Today the Gospel is Matthew’s version of the Beatitudes and I’d like to recall some of the “saints” who have inspired me – some living, some gone to be among the saints in the heavenly presence of God.

Blessed are the poor in spirit

Two couples who are trying in the midst of jobs to live as families who are open to the poor and to the demands of justice.

Blessed are those who mourn

Two friends who recently lost premature twins and have shown such great faith and tranquility but still experience the loss.

Blessed are the meek

Gentle-spirited Juan Ángel Pérez, a thirty-one year old delegate of the Word in a poor community, who died a few weeks ago.

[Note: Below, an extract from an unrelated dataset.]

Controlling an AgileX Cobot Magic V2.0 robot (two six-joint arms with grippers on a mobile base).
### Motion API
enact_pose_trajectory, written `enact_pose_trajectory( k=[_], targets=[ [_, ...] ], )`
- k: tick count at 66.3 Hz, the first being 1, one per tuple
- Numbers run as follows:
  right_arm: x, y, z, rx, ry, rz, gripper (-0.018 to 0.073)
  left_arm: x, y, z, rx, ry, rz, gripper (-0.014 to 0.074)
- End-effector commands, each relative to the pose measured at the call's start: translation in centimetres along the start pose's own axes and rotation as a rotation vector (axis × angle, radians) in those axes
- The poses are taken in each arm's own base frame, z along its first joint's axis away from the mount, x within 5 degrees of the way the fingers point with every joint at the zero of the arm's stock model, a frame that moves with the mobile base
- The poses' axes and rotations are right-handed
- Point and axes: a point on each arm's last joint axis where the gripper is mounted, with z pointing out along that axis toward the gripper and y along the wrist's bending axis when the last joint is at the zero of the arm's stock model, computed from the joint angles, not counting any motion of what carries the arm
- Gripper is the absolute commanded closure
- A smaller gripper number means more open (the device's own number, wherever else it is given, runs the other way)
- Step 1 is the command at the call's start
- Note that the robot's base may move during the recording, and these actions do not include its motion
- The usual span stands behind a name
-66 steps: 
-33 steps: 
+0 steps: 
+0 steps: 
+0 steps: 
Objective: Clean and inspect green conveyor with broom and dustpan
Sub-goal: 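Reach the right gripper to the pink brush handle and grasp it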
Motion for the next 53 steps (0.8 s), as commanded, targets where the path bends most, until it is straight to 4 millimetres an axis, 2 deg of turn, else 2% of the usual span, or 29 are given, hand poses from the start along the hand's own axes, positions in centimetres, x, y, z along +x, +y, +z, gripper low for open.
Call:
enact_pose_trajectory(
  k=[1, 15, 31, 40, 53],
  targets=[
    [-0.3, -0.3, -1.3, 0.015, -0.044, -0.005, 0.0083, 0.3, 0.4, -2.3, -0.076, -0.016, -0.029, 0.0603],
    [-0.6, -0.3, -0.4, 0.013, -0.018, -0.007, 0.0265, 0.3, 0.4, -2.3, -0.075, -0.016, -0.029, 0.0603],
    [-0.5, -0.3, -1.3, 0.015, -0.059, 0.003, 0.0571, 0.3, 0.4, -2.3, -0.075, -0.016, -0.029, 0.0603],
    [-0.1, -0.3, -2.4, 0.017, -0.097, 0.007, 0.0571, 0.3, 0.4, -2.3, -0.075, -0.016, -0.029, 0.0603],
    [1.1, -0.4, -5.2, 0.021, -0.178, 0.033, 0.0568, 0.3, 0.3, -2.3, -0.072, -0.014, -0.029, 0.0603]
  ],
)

Blessed are those who hunger and thirst for justice

Blessed Monseñor Oscar Romero, the Salvadoran archbishop who found himself more and more taking up the cause of the poor and was martyred at the altar for his identification with the poor.

Blessed are the pure of heart

The Franciscan sisters I know and work with in Honduras who are examples of committed wisdom who “will one thing” – the presence of a loving God in the midst of the poor.

Blessed are the peacemakers

Servant of God Dorothy Day, co-founder of the Catholic Worker, who lived among the poor and sought peace and justice for the poor.

Blessed are those who are persecuted for the cause of justice

Blessed Franz Jägerstätter, an Austrian peasant with a wife and family who refused to serve in Hitler’s army, and was imprisoned and beheaded for his faithfulness to a God of life.